TASK PROMPT.
Take the data below and filter it for lines containing the word "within"; show each line found.

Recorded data
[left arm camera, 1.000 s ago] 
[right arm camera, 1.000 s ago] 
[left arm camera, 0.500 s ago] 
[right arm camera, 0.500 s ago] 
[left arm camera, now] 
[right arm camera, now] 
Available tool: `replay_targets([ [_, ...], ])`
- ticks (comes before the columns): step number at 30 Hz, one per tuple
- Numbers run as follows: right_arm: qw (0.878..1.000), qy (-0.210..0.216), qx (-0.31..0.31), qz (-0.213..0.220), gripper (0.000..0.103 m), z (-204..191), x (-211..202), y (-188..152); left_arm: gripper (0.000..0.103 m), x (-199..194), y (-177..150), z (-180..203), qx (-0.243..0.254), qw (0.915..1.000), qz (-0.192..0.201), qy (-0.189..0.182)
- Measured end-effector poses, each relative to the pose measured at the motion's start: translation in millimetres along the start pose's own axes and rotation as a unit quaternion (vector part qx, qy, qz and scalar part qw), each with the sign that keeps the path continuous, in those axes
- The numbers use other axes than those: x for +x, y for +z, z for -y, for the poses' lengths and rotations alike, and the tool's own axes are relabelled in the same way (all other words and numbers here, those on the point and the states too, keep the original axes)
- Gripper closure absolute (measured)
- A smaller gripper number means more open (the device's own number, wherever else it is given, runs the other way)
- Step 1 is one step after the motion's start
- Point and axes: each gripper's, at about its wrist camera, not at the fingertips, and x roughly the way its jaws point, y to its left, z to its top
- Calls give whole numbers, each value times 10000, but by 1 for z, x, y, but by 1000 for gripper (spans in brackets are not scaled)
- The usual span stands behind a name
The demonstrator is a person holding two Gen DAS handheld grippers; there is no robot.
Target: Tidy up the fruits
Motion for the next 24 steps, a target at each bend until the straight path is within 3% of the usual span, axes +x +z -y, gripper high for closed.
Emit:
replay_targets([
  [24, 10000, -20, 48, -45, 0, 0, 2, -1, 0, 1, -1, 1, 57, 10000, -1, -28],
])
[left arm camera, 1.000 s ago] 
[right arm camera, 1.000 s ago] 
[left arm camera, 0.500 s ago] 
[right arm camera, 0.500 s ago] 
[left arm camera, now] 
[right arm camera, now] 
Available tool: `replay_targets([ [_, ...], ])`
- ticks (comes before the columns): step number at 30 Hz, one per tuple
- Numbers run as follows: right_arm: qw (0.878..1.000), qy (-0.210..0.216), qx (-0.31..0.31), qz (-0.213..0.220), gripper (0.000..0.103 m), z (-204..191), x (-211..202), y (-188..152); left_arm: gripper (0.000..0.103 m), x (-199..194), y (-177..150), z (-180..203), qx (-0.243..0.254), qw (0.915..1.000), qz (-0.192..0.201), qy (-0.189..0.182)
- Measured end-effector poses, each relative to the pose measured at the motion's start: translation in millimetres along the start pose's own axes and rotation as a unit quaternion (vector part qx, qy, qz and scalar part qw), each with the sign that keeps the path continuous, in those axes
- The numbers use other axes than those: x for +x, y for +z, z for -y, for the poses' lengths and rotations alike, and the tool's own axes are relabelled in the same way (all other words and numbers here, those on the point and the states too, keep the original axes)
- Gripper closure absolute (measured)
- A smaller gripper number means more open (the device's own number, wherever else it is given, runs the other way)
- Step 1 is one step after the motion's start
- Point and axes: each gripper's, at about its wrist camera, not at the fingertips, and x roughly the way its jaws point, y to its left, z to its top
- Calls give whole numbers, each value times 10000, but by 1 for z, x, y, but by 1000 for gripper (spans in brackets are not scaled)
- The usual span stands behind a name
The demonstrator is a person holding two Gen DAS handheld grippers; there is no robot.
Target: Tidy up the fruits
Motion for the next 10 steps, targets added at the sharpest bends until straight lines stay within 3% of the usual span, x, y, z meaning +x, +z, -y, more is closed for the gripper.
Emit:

RESULT OF THIS EXERCISE.
Motion for the next 24 steps, a target at each bend until the straight path is within 3% of the usual span, axes +x +z -y, gripper high for closed.
Motion for the next 10 steps, targets added at the sharpest bends until straight lines stay within 3% of the usual span, x, y, z meaning +x, +z, -y, more is closed for the gripper.

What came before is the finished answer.